Admittedly, Vanderkam’s examples of “awesome” weekends sound like excursions into hell to me. Take weekend #1, with events alternating between evening and day: friends over for game night, family beach trip, family dinner at a restaurant near the beach that you’ve been meaning to try, church, leisurely walk around the neighborhood. Weekend #2 starts with karaoke at a bar with friends, not much of an improvement as far as I’m concerned.

But even if I would be a miserable participant in Vanderkam’s “awesome” weekends (if you’ve read Susan Cain’s Quiet, you’d understand why), the basic idea of planning a few events makes sense. Moreover, after you’ve had your great Sunday evening event, “you still have one more thing to do to secure your weekend’s awesome status: carve out at least a few minutes to plan the week ahead. Schedule not just what you have to do, but what you want to do.”

Somehow I doubt that I’ve read what the most successful people do on the weekend. Can you imagine Jamie Dimon at a karaoke bar? But weekends are important and many of us let them dribble away. Personally, I devote much of my weekend time to reading and writing. If I had all those “awesome” (I hope you are beginning to understand how much I hate the hijacking of this adjective) weekends, you’d not have the pleasure of reading this blog.

Wednesday, December 26, 2012

Perry, The Art of Procrastination

Soon enough it will be time to make those yearly resolutions we never keep. I somehow doubt that this odd-sounding resolution will top most lists: “Become a structured procrastinator.” But John Perry, professor emeritus of philosophy at Stanford, explains in The Art of Procrastination (Workman, 2012) that structured procrastination will convert ordinary procrastinators into “effective human beings, respected and admired for all that they accomplish and the good use they make of time.” (p. 2) Still flawed, but productive.

Don’t think that Perry has strayed into snake-oil, self-help land, that he has written the kind of pretentious text that would make him a sought-after speaker at corporate retreats. No, this little book is an utterly delightful extended essay (the text is a mere 92 pages).

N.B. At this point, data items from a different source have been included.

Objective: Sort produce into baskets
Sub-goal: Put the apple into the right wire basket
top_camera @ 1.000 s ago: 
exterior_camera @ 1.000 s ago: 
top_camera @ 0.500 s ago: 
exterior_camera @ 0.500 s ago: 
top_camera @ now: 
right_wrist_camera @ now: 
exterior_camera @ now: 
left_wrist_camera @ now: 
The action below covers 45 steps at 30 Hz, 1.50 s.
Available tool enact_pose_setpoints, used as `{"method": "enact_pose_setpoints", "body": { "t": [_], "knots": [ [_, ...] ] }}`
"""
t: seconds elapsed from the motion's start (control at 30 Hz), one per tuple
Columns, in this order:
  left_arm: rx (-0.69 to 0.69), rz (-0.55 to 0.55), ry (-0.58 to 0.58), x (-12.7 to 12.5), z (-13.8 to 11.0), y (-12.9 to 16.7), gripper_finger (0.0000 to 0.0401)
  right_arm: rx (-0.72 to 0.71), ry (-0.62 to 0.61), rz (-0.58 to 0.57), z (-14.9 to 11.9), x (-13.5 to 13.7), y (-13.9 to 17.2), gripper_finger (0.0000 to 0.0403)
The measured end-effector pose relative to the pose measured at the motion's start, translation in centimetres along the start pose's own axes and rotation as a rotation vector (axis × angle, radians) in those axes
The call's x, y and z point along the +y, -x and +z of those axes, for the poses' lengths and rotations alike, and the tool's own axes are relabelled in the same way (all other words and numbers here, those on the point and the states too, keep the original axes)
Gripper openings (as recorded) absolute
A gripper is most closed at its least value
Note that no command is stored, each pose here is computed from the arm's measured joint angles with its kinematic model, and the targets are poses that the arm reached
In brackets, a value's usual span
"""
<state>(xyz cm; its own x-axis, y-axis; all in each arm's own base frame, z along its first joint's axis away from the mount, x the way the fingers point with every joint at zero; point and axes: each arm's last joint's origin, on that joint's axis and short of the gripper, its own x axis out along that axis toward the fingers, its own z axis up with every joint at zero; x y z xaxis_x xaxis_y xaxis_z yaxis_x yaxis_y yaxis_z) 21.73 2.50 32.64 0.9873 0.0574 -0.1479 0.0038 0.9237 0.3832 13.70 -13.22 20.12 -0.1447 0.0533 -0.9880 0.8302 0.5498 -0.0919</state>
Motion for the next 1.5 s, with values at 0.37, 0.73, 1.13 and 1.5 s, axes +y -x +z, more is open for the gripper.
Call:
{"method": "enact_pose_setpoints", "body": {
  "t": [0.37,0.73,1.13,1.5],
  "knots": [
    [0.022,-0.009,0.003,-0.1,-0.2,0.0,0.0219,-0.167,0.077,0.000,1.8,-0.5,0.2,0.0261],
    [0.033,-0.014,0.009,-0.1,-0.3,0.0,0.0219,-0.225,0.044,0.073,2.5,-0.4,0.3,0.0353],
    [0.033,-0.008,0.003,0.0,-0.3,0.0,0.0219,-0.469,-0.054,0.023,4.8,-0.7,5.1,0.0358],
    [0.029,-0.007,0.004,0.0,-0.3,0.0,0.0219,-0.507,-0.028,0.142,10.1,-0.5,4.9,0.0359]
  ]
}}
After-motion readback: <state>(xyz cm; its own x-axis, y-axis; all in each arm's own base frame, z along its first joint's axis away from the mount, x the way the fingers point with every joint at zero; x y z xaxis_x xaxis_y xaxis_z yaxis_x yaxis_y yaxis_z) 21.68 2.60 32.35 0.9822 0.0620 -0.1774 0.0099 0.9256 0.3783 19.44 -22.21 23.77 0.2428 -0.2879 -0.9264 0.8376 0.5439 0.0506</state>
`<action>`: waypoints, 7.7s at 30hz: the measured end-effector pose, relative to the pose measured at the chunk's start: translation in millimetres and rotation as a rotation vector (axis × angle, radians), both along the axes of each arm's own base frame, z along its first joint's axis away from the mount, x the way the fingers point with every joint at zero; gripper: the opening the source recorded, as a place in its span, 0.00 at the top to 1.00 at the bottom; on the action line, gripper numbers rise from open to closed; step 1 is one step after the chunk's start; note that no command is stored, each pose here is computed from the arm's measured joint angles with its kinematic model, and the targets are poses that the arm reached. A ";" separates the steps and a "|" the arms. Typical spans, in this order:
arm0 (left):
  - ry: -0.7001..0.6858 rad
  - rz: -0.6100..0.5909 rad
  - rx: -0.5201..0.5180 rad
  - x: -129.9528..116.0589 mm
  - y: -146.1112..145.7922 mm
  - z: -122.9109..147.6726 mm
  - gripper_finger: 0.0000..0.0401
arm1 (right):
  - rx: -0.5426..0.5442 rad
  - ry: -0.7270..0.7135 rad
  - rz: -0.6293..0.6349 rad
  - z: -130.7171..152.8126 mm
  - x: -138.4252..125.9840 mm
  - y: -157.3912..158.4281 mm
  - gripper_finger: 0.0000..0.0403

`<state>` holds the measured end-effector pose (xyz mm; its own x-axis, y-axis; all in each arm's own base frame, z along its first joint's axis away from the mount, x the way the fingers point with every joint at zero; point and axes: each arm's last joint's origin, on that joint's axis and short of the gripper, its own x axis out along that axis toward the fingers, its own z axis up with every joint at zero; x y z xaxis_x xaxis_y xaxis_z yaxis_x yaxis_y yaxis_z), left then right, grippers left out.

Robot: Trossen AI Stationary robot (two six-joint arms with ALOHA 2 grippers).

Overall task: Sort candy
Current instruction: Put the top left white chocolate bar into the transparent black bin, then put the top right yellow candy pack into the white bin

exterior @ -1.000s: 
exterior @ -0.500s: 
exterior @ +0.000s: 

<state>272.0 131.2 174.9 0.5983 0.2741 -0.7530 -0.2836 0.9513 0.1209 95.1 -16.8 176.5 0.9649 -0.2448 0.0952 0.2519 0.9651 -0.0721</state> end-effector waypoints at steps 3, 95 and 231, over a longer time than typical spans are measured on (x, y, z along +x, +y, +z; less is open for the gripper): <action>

What is the secret to moving from being an ordinary procrastinator to being a productive procrastinator? Think of our priority lists, with tasks that seem the most urgent and important on top. The procrastinator will put these tasks off until some indefinite time in the future. “But there are also worthwhile tasks to perform lower down on the list. Doing these tasks becomes a way of not doing the things higher up on the list.” And by doing the less urgent, less important tasks, “the procrastinator becomes a useful citizen” who “can even acquire … a reputation for getting a lot done.” (p. 3)

Why do we procrastinate? One culprit is perfectionism. To do something “perfectly” takes a lot of time (presumably an infinite amount of time). When “the fantasies of perfection are replaced by the fantasies of utter failure,” it’s a lot easier just to “sit down and do an imperfect, but adequate, job.” (p. 18)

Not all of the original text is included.